无聊和怒火在心底翻涌,他翻了个身,从床头柜最底层的抽屉里摸出一个精致的玻璃瓶,几粒蓝色胶囊,在灯光下泛着诡异的光泽。
他捏起一粒胶囊,看了两眼就毫不犹豫地丢进嘴里,咽了口唾沫咽了下去。
没过多久,一股奇异的感觉就从四肢百骸涌了上来,左臂的疼痛像被温水浸泡过一样渐渐淡去,眼前的景物开始变得模糊又绚烂。
他眯起眼睛,嘴角不受控制地咧开,露出一个痴迷的笑容,整个人瘫在床上,彻底沉浸在药效带来的虚幻快感里。
楼下客厅里,谢晓兰看着楼上紧闭的房门,轻轻叹了口气:“这孩子”她今晚没打算回去,特意留下来要和儿媳好好合计合计,关于宝贝孙子今后的发展。

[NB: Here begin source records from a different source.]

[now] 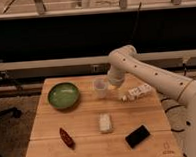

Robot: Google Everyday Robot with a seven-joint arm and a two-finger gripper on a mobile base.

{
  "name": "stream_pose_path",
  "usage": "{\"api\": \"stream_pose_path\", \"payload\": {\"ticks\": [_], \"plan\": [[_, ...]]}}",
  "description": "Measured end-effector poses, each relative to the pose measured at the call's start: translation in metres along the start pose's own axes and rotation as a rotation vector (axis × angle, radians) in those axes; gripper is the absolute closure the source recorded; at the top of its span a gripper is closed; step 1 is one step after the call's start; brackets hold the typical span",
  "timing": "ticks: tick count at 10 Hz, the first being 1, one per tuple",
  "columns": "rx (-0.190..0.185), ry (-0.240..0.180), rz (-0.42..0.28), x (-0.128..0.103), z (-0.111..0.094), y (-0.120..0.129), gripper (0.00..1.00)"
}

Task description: Place the ceramic cup in the ceramic bowl

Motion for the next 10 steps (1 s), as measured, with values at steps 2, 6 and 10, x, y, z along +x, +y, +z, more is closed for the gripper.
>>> {"api": "stream_pose_path", "payload": {"ticks": [2,6,10], "plan": [[-0.012,-0.001,-0.017,-0.005,0.007,-0.005,0.20],[-0.037,0.011,-0.048,-0.005,0.023,-0.016,0.30],[-0.060,0.014,-0.061,0.005,0.046,-0.020,0.71]]}}
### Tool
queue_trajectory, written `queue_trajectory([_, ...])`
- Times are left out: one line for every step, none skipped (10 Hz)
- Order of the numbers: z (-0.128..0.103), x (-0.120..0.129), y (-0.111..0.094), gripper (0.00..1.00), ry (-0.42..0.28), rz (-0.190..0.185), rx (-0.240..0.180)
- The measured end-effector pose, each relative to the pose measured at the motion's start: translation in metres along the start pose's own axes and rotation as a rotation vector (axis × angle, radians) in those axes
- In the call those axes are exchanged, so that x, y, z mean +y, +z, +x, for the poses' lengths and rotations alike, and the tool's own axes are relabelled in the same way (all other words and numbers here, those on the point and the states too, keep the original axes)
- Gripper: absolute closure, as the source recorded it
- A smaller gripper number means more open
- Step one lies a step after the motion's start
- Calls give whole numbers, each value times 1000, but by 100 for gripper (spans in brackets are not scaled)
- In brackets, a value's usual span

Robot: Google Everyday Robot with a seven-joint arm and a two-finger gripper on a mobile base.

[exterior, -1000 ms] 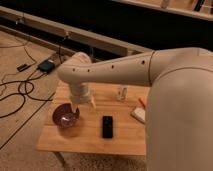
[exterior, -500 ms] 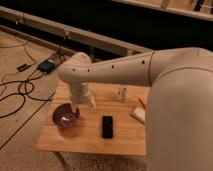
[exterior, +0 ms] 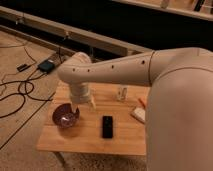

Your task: Push the eraser across the table

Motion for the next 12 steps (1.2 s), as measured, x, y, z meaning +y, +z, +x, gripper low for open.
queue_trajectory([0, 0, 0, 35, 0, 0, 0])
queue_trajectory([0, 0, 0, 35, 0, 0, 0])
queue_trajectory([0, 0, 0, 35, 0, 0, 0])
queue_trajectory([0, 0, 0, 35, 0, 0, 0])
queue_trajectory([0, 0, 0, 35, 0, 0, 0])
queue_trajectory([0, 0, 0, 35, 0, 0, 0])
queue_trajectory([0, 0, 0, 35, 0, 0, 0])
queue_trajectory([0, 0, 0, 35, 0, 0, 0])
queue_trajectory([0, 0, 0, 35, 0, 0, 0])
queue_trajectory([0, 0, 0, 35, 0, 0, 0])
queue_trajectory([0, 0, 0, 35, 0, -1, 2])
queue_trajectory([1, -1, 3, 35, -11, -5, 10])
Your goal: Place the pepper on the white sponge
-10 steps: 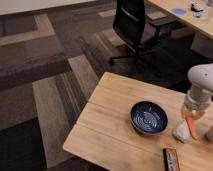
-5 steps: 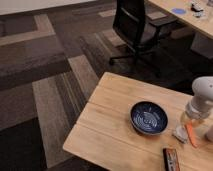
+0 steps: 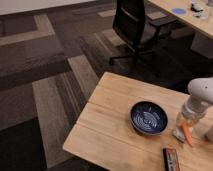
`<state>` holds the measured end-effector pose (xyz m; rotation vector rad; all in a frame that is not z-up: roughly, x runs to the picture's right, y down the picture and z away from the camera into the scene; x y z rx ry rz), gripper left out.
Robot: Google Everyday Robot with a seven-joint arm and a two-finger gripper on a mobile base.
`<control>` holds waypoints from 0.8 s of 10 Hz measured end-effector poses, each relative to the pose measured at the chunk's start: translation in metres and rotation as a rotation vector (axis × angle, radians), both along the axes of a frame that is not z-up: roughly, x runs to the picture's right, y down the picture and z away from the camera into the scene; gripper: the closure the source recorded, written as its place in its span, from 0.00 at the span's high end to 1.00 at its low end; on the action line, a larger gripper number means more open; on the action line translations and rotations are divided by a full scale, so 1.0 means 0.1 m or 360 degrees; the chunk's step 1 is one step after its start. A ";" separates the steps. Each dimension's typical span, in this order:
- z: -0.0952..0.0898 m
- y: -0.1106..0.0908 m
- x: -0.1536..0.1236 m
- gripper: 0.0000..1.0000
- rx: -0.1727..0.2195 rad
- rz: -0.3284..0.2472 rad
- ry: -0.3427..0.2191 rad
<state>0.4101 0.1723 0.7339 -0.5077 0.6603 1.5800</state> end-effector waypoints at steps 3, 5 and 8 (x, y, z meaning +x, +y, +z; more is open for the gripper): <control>0.10 -0.02 0.07 0.00 -0.0014 0.0027 -0.0009; 0.13 -0.02 0.08 0.02 -0.0018 0.0026 -0.0014; 0.14 -0.03 0.08 0.52 -0.0019 0.0024 -0.0015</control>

廖欣揉了揉发胀的太阳穴,勉强笑了笑:“妈,咱们进屋说吧”
两个女人叽叽喳喳的在卧室里聊了一个多小时,廖欣只觉得脑子更沉了。
她起身说道“妈,时间不早了,您先睡。”
廖欣帮谢晓兰铺好床,“这几天烦心事多,晚上总睡不着,我去书房整理会文件,”
谢晓兰心疼地拍了拍她的手:“别熬太晚,身体要紧,天一的事咱们慢慢办。”
廖欣点点头,转身走出卧室,朝着书房走去,房间里静悄悄的,路过儿子的卧室里,门缝里传来刘天一模糊的哼唧声。